The NHS as an elegant exposition of the failure of government

The National Health Service has something of a shortage of doctors. More specifically, of general practitioners. How many general practitioners are trained up out of the British population is something entirely and wholly under the control of the government:

The average GP now works less than three-and-a-half days a week - and just one in 20 trainee doctors intends to do the job full-time, research shows.

Patients’ groups said the rise of the part-time GP was “terrifying” given the national shortage of family doctors - fuelling ever longer waits for an appointment. But GPs said the job has become so intense that full-time working was increasingly “untenable”.

The survey of more than 2,000 family doctors shows that on average, they are now carrying out 6.7 half-day sessions a week - the lowest figure on record.

This is a known and obvious result of the feminsation of the profession.

No, we do not thereby mean that there's anything wrong with such feminisation. We really are liberals, how people wish to earn their livings, run their lives, entirely up to them. Nor is it to say that the consequences of the feminisation make it unappealing, unworthy or unwelcome. It is only to point out that there are consequences.

For this move to rather more part time than full time working is about that feminsation. Women do tend to take time off to bear their children, it is true enough often enough that they then - if the opportunity arises - work part time for some years after that bearing.

Again, there is nothing wrong with any of that, that is not our point.

Rather, the GP workforce has over recent decades moved from being - at that entry level, the population as a whole obviously dependent upon the ageing process - from being majority male to majority female. How many GPs there are being a function of government planning. 

You and I, being rational, would have said that as a consequence we need to be training more GPs. We're going to get fewer labour hours out of each GP we train, thus we need more of them. Government did not do this, or at least not enough.

As to why, we can blame anything we wish.
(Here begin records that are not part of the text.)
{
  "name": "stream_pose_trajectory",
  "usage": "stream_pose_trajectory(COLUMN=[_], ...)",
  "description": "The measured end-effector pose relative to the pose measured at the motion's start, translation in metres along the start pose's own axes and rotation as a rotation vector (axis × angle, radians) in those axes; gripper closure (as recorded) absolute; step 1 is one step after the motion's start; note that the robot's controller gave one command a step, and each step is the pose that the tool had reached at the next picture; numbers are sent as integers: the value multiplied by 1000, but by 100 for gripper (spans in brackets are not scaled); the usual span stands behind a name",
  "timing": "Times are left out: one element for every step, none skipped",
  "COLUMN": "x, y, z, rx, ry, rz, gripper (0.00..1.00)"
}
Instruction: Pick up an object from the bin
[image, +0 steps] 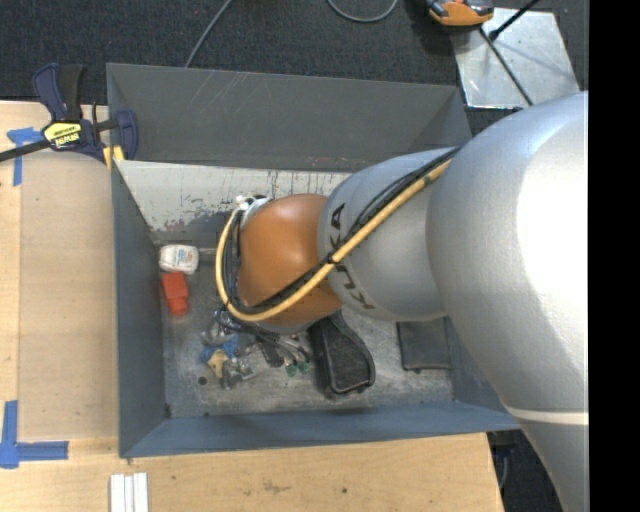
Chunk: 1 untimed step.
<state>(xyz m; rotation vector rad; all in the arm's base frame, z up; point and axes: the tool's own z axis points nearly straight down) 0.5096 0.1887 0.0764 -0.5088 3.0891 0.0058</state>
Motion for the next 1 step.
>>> stream_pose_trajectory(x=[-3], y=[0], z=[-85], rx=[2], ry=[2], rz=[1], gripper=[100])
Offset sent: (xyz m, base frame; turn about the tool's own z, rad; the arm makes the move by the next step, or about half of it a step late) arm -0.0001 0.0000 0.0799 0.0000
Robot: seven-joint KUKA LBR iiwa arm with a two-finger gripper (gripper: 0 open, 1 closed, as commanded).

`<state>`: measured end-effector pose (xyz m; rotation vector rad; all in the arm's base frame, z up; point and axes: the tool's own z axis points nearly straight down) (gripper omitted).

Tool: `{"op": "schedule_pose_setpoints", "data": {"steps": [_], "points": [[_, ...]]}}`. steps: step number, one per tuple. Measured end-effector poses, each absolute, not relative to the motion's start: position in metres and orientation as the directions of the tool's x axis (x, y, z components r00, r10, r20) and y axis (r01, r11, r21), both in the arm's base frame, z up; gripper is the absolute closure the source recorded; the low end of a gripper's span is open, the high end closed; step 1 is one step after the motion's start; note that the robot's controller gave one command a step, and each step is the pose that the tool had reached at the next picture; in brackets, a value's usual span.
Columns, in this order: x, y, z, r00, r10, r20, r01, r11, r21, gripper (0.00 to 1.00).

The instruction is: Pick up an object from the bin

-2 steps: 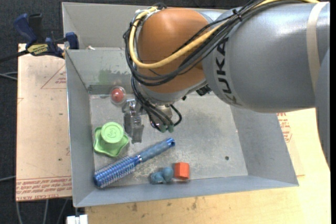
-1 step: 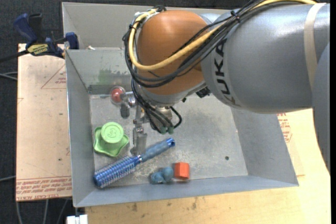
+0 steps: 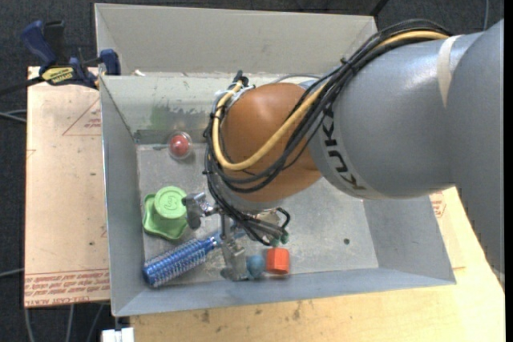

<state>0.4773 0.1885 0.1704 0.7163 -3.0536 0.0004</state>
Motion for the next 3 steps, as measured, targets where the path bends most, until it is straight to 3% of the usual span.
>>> {"op": "schedule_pose_setpoints", "data": {"steps": [1, 2, 3], "points": [[0.503, 0.191, 0.079, -0.785, -0.620, 0.003, -0.620, 0.785, 0.002, 0.00], [0.504, 0.191, 0.081, -0.785, -0.619, 0.000, -0.619, 0.785, 0.002, 1.00], [0.501, 0.206, 0.236, -0.742, -0.670, -0.010, -0.670, 0.742, -0.002, 1.00]]}}
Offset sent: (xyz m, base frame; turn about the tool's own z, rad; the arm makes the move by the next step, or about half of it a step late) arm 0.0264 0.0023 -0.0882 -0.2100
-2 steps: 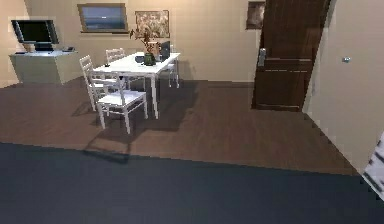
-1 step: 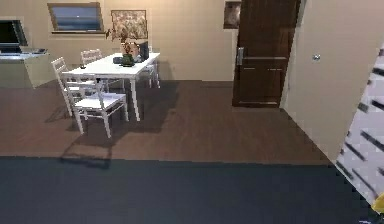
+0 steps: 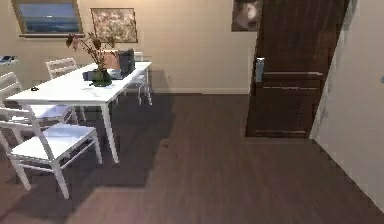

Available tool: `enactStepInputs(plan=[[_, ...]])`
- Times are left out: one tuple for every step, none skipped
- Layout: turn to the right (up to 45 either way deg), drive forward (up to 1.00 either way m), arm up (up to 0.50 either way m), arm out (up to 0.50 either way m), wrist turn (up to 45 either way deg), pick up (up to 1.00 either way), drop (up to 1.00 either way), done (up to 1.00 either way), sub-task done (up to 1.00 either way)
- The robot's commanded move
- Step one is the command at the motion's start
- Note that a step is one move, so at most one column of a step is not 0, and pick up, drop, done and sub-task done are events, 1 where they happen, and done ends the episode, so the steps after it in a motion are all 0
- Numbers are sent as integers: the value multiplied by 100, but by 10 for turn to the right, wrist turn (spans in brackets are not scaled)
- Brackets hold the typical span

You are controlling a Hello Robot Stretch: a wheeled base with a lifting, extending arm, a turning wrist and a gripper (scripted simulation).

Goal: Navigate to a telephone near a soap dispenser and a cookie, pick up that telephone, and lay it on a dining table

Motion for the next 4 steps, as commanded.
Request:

Tory Austerity if that floats your boat, although given training times 2010 really wasn't the start of the problem. Misogyny if that's what you wish to blame. Politics is always a good one, the incompetence of a bureaucracy could be the issue. The BMA's insistence on limiting the number of doctors, make up your own explanation.

The point though is that, despite the obvious problem coming down the pike that planned and rational government system didn't do the obvious thing to solve it. Thus planned and rational government isn't a very good solution to problems, is it?

If something as obvious as fewer labour hours per trained worker  means we need more trained workers doesn't impact upon those who swallow 40% of everything everyone does then perhaps we really should be back looking at those non-governmental solutions again? 

Or as we really shouldn't need to point out, sure, markets fail at times, government really is necessary sometimes. But then government fails at times too, what's the answer then?